What to work on.
Look below for the line containing "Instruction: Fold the"; write out that line and each one after it to the end, exactly, and nothing else.

Data shown.
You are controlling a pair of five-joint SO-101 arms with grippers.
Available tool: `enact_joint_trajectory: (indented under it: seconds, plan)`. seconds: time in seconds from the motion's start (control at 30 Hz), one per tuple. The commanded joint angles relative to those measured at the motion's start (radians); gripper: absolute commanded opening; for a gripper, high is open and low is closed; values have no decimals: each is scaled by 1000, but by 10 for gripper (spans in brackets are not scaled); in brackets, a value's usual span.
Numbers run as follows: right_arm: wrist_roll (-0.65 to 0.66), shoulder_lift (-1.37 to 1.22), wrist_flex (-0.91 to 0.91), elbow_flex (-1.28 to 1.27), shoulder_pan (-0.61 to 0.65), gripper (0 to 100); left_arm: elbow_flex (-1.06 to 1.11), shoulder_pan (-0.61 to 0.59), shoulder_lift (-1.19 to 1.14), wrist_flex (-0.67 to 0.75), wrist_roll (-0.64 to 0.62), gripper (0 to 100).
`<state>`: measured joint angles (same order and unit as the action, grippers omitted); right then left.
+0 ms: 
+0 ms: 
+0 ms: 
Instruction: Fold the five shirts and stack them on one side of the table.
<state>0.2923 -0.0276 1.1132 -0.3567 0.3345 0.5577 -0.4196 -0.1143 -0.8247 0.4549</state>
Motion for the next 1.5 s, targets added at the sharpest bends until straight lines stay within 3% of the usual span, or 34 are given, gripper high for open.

Answer to this exercise.
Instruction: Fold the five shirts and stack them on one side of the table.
<state>0.2923 -0.0276 1.1132 -0.3567 0.3345 0.5577 -0.4196 -0.1143 -0.8247 0.4549</state>
Motion for the next 1.5 s, targets added at the sharpest bends until straight lines stay within 3% of the usual span, or 34 are given, gripper high for open.

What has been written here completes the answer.